The data below:

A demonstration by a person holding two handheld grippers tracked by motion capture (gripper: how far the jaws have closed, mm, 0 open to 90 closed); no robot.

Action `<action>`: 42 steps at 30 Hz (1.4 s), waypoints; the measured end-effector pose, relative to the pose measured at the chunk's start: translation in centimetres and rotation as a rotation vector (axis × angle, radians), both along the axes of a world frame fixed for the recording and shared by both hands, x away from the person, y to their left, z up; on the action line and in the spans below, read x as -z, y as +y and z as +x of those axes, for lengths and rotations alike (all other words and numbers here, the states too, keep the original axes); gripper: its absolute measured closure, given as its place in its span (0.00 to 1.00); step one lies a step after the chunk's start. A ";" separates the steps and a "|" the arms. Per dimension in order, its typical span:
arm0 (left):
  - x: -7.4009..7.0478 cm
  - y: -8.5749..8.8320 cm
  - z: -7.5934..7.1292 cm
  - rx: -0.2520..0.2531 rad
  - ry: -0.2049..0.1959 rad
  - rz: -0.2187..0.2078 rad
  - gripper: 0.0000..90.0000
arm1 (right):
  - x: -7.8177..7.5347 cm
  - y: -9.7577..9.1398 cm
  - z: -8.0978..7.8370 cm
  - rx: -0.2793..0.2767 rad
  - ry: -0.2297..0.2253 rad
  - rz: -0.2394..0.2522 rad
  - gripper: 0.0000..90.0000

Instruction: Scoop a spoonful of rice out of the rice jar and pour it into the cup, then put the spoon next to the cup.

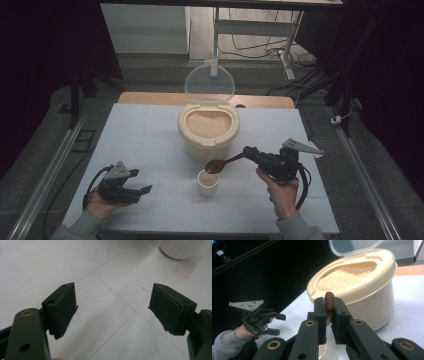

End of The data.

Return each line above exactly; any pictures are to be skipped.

A demonstration by a person holding two handheld grippers tracked by motion capture (gripper: how far the jaws have closed, mm, 0 open to 90 closed); no robot.

Action `<action>`: 42 steps at 30 Hz (1.4 s), waypoints; the measured end-effector pose, relative to the pose measured at the chunk's start: translation in centimetres and rotation as a rotation vector (axis × angle, radians), both along the axes of a world frame fixed for the recording and shared by both hands, x away from the person, y to their left, z up; on the action line and in the spans below, read x as -z, y as +y and z as +x of those axes, for lengths and rotations alike (all other words and numbers here, the states too, keep the original axes); gripper: its absolute measured closure, given as its place in its span (0.00 to 1.00); step one lies a step after the chunk's start. A ";" separates the steps and a "|" the arms. Per dimension in order, its typical span:
arm0 (left):
  - x: -7.4009..7.0478 cm
  - y: -8.5749..8.8320 cm
  - z: -7.5934..7.1292 cm
  - rx: -0.2520..0.2531 rad
  - ry: -0.2049..0.1959 rad
  - rz: -0.2187..0.2078 rad
  - gripper: 0.0000..90.0000
arm1 (right):
  - x: -7.8177..7.5347 cm
  - y: -9.7577..9.1398 cm
  - z: -8.0978..7.8370 cm
  - rx: -0.2793..0.2767 rad
  - ry: -0.2297..0.2253 rad
  - rz: -0.2394..0.2522 rad
  - gripper: 0.0000..90.0000

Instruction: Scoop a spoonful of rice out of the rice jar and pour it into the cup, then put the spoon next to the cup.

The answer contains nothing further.